Peki, bu kadar farklılıklar içerisinde herkesin farklılıklarını bir kilimin desenleri veya toplumsal zenginliklerimiz olarak görmek yerine; niçin bizim gibi düşünmeyenlere veya bize saygı göstermeyenlere tahammül edemiyoruz? Neden muhatabımızın bir fikrine veya davranışına iyice düşünmeden hemen karşılık veriyoruz? Neden iddialaşmak veya inatlaşmak seçeneğini tercih ediyoruz? Neden dominant olmaya çaba harcıyoruz? Neden doğrucu davutluk yapıyoruz? Neden benim eşeğim erkek mücadelesini illa ki kazanmaya çalışıyoruz?
Sebebi bellidir: Ya egomuzun şişkin özelliğine esir olmuşuzdur. Ya kibir hastalığının pençesindeyizdir. Ya hoş görme ve affetme yetilerimiz gelişmemiştir. Ya hataların ve eksiklerin araştırılmasının ve ortaya dökülmesinin sakıncalarını bilmiyoruzdur. Ya da muhataplarımızın farklılıklarına tahammülümüz yoktur.
Herkesin yetiştiği iç ve dış çevresel faktörler, aldığı eğitimler, etkilendiği unsurlar, etkilediği faktörler, yaşam tarzı, alışkanlıklar, düşünceler, heyecanlar, kararlılıklar, sabırlar, dikkatler, titizlikler vb. faktörler farklı farklıdır.
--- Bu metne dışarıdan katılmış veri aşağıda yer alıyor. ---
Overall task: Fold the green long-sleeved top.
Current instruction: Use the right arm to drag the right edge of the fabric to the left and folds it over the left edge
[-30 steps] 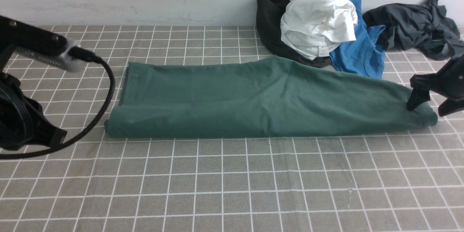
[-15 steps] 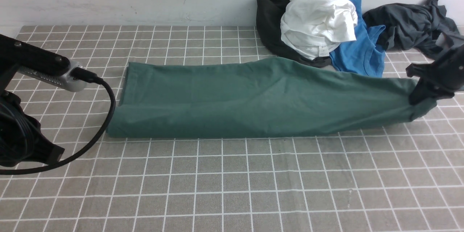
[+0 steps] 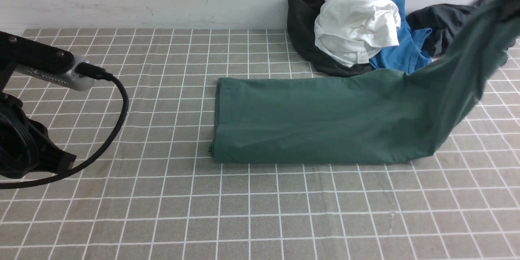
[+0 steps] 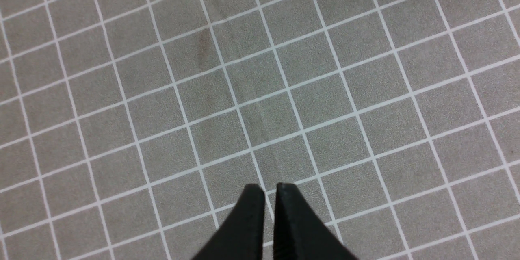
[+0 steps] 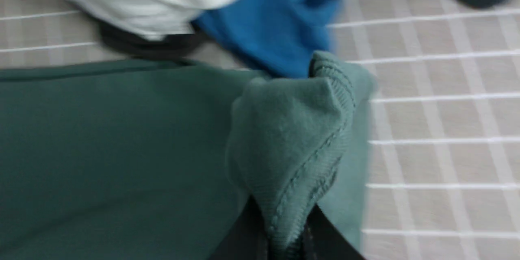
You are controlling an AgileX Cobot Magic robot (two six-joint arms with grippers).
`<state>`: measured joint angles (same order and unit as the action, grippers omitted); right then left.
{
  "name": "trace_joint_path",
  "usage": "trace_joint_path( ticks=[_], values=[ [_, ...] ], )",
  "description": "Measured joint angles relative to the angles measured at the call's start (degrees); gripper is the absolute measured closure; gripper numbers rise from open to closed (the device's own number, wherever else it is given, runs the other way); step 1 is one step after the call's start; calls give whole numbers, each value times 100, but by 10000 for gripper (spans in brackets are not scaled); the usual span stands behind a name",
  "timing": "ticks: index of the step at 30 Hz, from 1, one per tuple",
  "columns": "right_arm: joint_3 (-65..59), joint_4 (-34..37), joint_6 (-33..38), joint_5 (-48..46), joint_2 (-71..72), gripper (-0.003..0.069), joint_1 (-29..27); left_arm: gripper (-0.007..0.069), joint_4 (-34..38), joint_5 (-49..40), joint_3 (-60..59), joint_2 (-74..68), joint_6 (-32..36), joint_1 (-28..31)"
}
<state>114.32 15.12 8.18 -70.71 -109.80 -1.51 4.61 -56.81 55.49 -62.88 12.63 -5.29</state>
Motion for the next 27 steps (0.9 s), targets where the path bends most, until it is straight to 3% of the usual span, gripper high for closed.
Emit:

Aynı insanın dahi bir çok değişen ve gelişen faktörden dolayı, bir günü bir gününe uymaz. Bu gün doğru bildiğini yarın revize edebilir. Bu gün coşkuyla ortaya koyduğu bir davranışını yarın beğenmeyebilir. Bugün arkadaşının yaptığı bir şakaya iştirak edip, iklimi coşkuyla güzelleştirirken, yarın aynı şakayı kaldıramayabilir. Herkesin "eşref saati" farklı farklıdır. Zira baş döndürücü bir şekilde değişen ve gelişen bir dünyaya yaşıyoruz. Söz konusu gelişme ve değişmeler yalnızca bir konuda da olmuyor. Teknolojide, eğitimde, çalışma hayatında, sosyal hayatta, hobi hayatında, sanatta, müzikte, eğlencede vb. bir çok değişik konuda, çok hızlı değişmelere maruz kalmaktayız. Bunların bir kısmını gönüllü olarak özümserken, bir kısmına da belirli bir süre direniriz. Bizim kabullendiğimiz bazı konuları henüz kabullenemeyen ve direnen dostlarımızla çatışabiliriz. Bazen de tersi olabilir.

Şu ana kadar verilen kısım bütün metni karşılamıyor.